Bethlehem residents returned to the Church of the Nativity as the holy site opened to visitors May 26 after being closed since March because of the COVID-19 pandemic. But amid the joy was a feeling of uncertainty about their economic future, as pilgrims and tourists are not yet able to return.
In the creche where Christians venerate as the traditional site of Jesus' birth, local Syriac Catholic tour guide Rizek Nazi was filming a video on his cellphone with his two sons, George, 10, and Aram, 9, to give pilgrims a virtual tour of the place as it opened, and to entice them to plan a visit once international travel reopens.
The sole breadwinner for his family, Nazi has not worked since March 7.
"I want people to keep the idea of coming on pilgrimage to Bethlehem in the back of their minds for when they can travel," he said.
In his videos, he emphasized the safety and health precautions being taken in Bethlehem.
"As Palestinians, we know to always try to keep some savings for the dark days, but now all that is gone," he added.
Samir Hazboun, chairman of the Bethlehem Chamber of Commerce, noted that unemployment was 95% in the tourism sector of what he called the "Christian triangle" of Bethlehem, Beit Jala and Beit Sahour.
"The Christian triangle ... depends on tourism and handicrafts related to tourism. Whenever we look at tourism (now) around the world, we can see how difficult it is," he said. Though the spring and summer months are generally low season for the area, residents are still unsure when and how many visitors will return in the ensuing season, he added.
"All the hotels and restaurants are closed, bus drivers are out of work, people working in the handicraft industry producing religious articles have been heavily affected. We are trying to develop a plan," he said.
At the moment, even mail orders for the various cooperatives and fair trade workshops are not an option, because international shipping is not yet possible, he said.
"The social impact of the economic crisis on the Christian Palestinian community (will be serious.) The Christians will be heavily affected, as their income is mainly related to the tourism and service sector," said Hazboun.
Unemployment in all the Palestinian areas has doubled from the 22% pre-pandemic level, he said.
Saliba Bandak, who is Greek Orthodox, sat idly chatting with two friends, currently unemployed as tour guides. His souvenir shop normally supports his family of seven, which includes his parents and siblings.
"Without tourists, we have nothing," Bandak said. "Since the beginning of March, we have not had any income. But we are Palestinian and we keep God as our hope."
Father Rami Asakrieh of St. Catherine Parish said almost 450 families from his parish depend solely on the tourism sector for their income, and the parish council has been trying to organize special help for them.
He said Israel, which is also slowly opening up its economy, has not yet given entry permission to all the Palestinians who worked in the construction industry to return to work in Israel.
"People who had money have gone through their savings and now need to pay their outstanding checks and loans," he said.
While the Israeli government has been able to provide grants to its residents, the Palestinian government has not been able to do so, he added.
Through the Pontifical Mission, the St.

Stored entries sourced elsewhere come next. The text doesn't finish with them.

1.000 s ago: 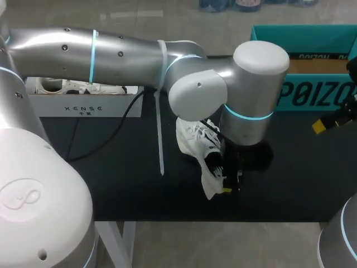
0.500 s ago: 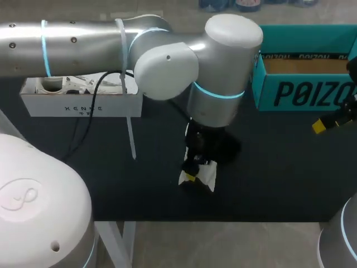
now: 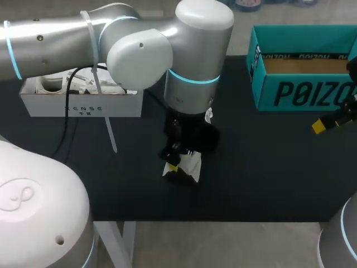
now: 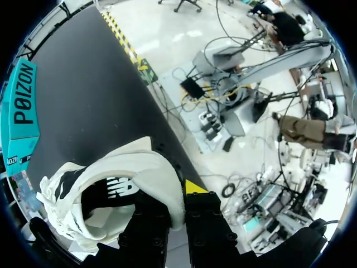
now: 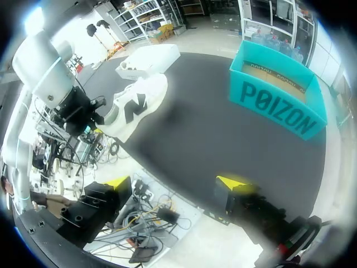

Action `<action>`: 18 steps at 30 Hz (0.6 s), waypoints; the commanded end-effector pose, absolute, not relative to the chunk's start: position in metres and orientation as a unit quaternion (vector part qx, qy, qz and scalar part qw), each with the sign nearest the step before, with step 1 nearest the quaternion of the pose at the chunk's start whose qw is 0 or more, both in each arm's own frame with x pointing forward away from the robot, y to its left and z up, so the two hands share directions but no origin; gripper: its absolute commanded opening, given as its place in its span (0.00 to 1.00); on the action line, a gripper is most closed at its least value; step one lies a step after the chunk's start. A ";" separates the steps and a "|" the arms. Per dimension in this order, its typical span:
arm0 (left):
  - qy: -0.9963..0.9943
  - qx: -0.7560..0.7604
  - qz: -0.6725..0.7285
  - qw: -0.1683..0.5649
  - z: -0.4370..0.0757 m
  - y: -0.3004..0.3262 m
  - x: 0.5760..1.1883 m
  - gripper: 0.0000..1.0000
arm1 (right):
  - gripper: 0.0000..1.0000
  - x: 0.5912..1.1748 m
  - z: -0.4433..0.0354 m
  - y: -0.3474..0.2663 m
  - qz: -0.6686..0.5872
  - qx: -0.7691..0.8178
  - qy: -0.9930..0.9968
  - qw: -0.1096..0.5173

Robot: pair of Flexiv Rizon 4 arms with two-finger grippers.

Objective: Take the shoe out of the shoebox, open the shoe tongue, remove and reinsert the insole, then place the shoe into the shoebox

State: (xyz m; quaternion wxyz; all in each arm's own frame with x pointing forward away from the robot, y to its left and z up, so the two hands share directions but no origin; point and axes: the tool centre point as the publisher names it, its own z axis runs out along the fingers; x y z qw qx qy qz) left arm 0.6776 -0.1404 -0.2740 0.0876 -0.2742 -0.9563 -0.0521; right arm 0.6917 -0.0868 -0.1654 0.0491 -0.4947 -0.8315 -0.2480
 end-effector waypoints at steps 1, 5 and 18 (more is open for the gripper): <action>-0.956 -0.275 -0.051 0.086 -0.273 -0.138 0.677 0.00 | 1.00 0.693 -0.166 -0.086 -0.247 -0.495 -0.831 0.049; -0.956 -0.275 -0.051 0.086 -0.273 -0.138 0.677 0.00 | 1.00 0.693 -0.166 -0.086 -0.247 -0.495 -0.831 0.049; -0.863 -0.479 -0.161 0.018 -0.252 -0.038 0.733 0.00 | 1.00 0.693 -0.166 -0.086 -0.247 -0.495 -0.831 0.049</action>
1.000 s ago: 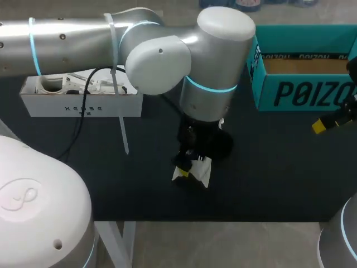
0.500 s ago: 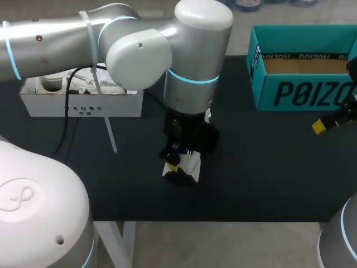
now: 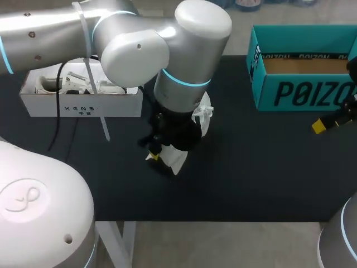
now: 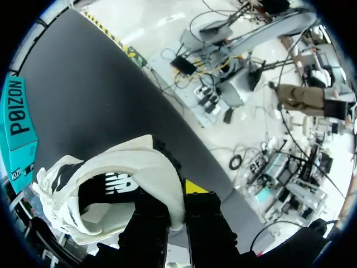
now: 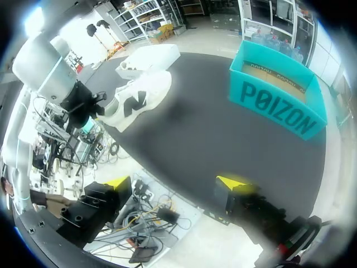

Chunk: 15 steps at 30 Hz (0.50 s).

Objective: Take the shoe out of the shoebox, open the shoe tongue, remove and reinsert the insole, then place the shoe into the shoebox

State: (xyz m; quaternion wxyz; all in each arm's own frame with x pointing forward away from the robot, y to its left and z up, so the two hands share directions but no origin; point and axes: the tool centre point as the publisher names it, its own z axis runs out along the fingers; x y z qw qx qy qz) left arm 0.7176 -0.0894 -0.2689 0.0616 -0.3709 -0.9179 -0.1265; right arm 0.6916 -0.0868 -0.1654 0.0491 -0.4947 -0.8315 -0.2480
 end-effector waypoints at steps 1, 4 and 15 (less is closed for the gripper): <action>-0.855 -0.491 -0.165 0.021 -0.252 -0.028 0.738 0.00 | 1.00 0.693 -0.166 -0.086 -0.247 -0.495 -0.831 0.049; -0.838 -0.516 -0.177 0.011 -0.246 0.001 0.755 0.00 | 1.00 0.693 -0.166 -0.086 -0.247 -0.495 -0.831 0.049; -0.864 -0.462 -0.197 -0.020 -0.218 0.059 0.808 0.00 | 1.00 0.693 -0.166 -0.086 -0.247 -0.495 -0.831 0.049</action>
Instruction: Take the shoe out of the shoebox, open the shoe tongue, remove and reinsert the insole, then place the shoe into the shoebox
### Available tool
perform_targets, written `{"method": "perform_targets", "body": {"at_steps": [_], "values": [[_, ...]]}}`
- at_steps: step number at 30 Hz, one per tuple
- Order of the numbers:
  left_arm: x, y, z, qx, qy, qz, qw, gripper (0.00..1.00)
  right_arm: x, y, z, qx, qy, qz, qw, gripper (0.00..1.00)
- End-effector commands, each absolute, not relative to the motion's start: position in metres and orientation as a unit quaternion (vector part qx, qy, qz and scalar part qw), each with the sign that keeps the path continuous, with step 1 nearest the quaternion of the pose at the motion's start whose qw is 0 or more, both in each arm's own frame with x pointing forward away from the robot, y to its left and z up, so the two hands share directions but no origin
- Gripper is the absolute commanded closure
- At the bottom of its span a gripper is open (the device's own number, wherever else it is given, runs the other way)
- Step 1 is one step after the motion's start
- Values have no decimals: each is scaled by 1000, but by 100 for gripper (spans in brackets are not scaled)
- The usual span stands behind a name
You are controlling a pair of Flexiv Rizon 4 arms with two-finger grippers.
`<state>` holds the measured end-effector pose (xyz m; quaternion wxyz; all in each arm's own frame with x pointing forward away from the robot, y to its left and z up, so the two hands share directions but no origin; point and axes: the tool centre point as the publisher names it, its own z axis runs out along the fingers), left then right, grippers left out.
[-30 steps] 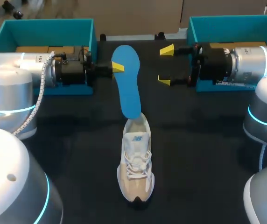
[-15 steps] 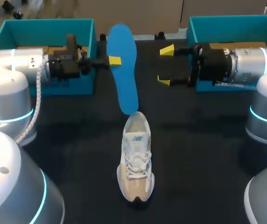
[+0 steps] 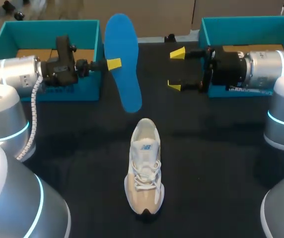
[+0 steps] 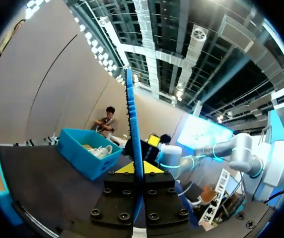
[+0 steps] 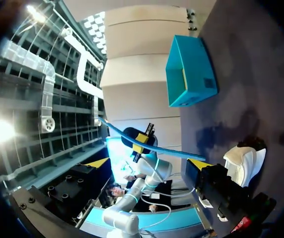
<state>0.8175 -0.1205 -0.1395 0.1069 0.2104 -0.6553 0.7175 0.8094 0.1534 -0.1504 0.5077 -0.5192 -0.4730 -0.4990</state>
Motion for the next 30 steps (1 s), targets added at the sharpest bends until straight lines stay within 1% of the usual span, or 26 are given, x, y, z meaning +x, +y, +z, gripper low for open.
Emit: {"method": "perform_targets", "body": {"at_steps": [1, 2, 3, 7, 11, 12, 14, 16, 17, 28, 30], "values": [[821, -120, -144, 47, -663, 747, 9, 100, 810, 155, -150, -520, -473, -499, 507, 0], [819, -121, -144, 11, -670, 742, -27, 100, 810, 155, -150, -520, -473, -499, 507, 0], [820, -121, -142, -17, -665, 745, -36, 100, 810, 155, -150, -520, -473, -499, 507, 0], [824, -116, -131, -110, -649, 735, -162, 100, 810, 155, -150, -520, -473, -499, 507, 0], [823, -114, -137, -212, -616, 709, -270, 100, 810, 155, -150, -520, -473, -499, 507, 0], [822, -114, -141, -255, -596, 689, -324, 100, 810, 155, -150, -520, -473, -499, 507, 0], [819, -113, -147, -342, -546, 648, -405, 100, 810, 155, -150, -520, -473, -499, 507, 0], [824, -116, -153, -375, -522, 588, -491, 100, 810, 155, -150, -520, -473, -499, 507, 0], [829, -118, -154, -360, -527, 571, -517, 100, 810, 155, -150, -520, -473, -499, 507, 0], [829, -118, -154, -360, -527, 571, -517, 100, 810, 155, -150, -520, -473, -499, 507, 0], [826, -118, -148, -402, -505, 538, -542, 100, 810, 155, -150, -520, -473, -499, 507, 0]]}}
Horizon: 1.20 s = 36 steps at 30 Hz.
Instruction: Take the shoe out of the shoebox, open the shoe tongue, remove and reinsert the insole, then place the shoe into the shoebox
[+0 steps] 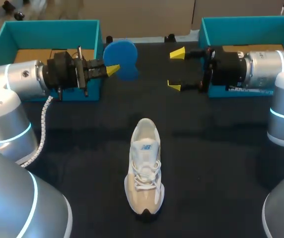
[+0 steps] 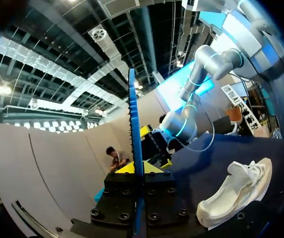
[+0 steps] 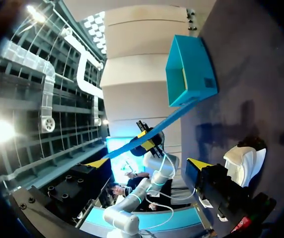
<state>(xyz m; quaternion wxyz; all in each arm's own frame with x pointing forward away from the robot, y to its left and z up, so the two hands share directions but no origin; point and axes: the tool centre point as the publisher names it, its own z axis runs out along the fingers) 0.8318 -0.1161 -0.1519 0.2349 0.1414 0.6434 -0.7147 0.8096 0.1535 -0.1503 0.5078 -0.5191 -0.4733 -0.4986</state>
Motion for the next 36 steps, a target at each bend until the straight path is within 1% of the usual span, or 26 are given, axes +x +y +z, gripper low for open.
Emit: {"method": "perform_targets", "body": {"at_steps": [1, 5, 8, 10, 11, 20, 26, 36], "values": [[823, -116, -144, 413, 493, -546, 536, 100, 810, 155, -150, -520, -473, -499, 507, 0], [808, -114, -139, 489, 435, -498, 568, 100, 810, 155, -150, -520, -473, -499, 507, 0], [802, -115, -141, 521, 414, -480, 572, 100, 810, 155, -150, -520, -473, -499, 507, 0], [800, -117, -143, 547, 397, -446, 587, 100, 810, 155, -150, -520, -473, -499, 507, 0], [801, -120, -147, 573, 389, -398, 602, 100, 810, 155, -150, -520, -473, -499, 507, 0], [801, -120, -147, 573, 389, -398, 602, 100, 810, 155, -150, -520, -473, -499, 507, 0], [801, -123, -139, 613, 349, -360, 611, 100, 810, 155, -150, -520, -473, -499, 507, 0], [806, -129, -151, 623, 372, -345, 595, 100, 810, 158, -150, -516, -490, -497, 497, 0]]}}
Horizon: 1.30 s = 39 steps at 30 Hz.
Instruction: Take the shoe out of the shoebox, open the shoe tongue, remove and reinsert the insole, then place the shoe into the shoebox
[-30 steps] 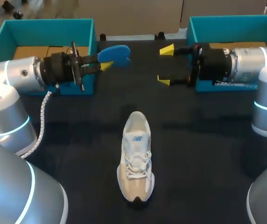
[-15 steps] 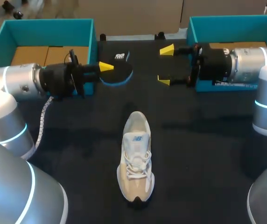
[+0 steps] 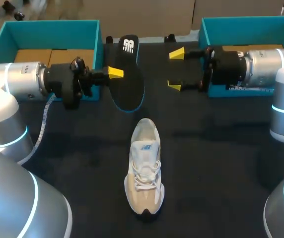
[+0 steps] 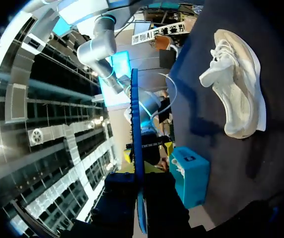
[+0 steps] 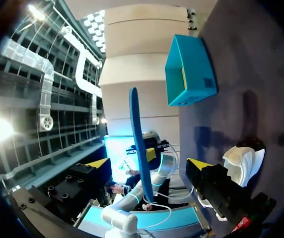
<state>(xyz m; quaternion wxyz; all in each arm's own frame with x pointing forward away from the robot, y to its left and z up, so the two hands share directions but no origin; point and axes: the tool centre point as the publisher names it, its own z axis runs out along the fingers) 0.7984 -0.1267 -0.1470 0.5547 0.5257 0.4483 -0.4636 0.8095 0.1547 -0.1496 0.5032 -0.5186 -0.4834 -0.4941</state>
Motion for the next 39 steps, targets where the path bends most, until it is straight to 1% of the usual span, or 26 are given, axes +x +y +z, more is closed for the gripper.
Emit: {"method": "perform_targets", "body": {"at_steps": [1, 6, 14, 27, 28, 29, 30, 33, 39], "values": [[809, -129, -153, 619, 381, -347, 593, 100, 809, 159, -150, -514, -492, -500, 493, 0], [818, -134, -157, 598, 416, -358, 584, 100, 805, 169, -150, -504, -512, -508, 475, 0], [823, -142, -163, 580, 441, -376, 573, 100, 802, 187, -165, -479, -537, -517, 465, 0], [828, -150, -169, 560, 464, -377, 573, 100, 797, 206, -178, -451, -561, -535, 442, 0], [829, -151, -170, 556, 468, -379, 572, 100, 797, 208, -178, -446, -566, -536, 440, 3], [830, -151, -170, 554, 471, -380, 572, 100, 796, 209, -178, -442, -567, -538, 440, 9], [831, -152, -171, 551, 473, -382, 571, 100, 795, 211, -179, -440, -569, -538, 440, 12], [833, -154, -171, 546, 479, -386, 569, 100, 794, 215, -181, -433, -574, -537, 441, 13], [835, -158, -172, 538, 489, -394, 562, 100, 789, 219, -183, -430, -578, -535, 441, 25]]}}
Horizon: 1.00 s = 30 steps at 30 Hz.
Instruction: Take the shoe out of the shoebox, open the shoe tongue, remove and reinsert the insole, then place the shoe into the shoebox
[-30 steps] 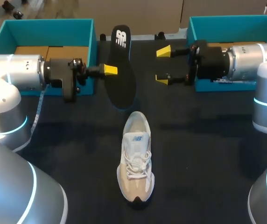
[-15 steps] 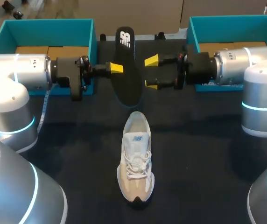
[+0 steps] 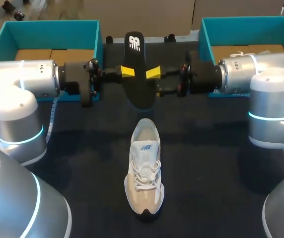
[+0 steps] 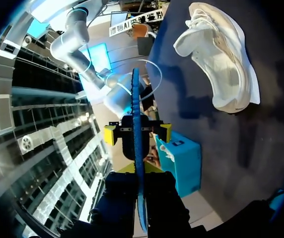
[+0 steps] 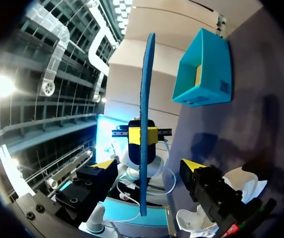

Catherine parish council has been able to provide 150 families with vouchers for groceries, but now many more families than before need help to meet their basic needs, Father Asakrieh said. The usual partner organizations that help them are also feeling the crunch because their own donors are unable to contribute more, he said, so they are hoping individuals who visit the Bethlehem parish website will consider donating.
In Jerusalem May 25, sections of the Church of the Holy Sepulcher were opened to visitors who are required to wear masks and use hand sanitizer before they enter. Though the Israeli government allowed businesses and stores to reopen, souvenir shop owners in the Old City who depend on tourism have been left with no form of income. The Knights of the Holy Sepulchre launched a support fund for needy Christian families and Latin Patriarchate schools in Palestine and Jordan who have been affected by the coronavirus pandemic.
In Bethlehem, Father Emad Kamal of St. Catherine Parish welcomed parishioners filling the pews May 26 to recite the rosary and then celebrate the first communal Mass since March.
"I feel so happy today. When the church was closed we prayed on the phone, but it is a different feeling to pray together," said Eliana Alaly, who came to church with her three children, carrying a packet of disposable masks and wearing latex gloves. She was one of the few people who wore a mask. "We are still a bit afraid."
Before going to Mass at St. Catherine's, Naheeda Thaljieh lit a candle in the adjacent Church of the Nativity.
"When I entered the church, I just cried and cried and cried," she said. Her family depends on the income from a small grocery store but there have been few customers, she said. "After 80-plus days, I entered the church and I lit candles for all the people and that all the people who are sick in the world will get well."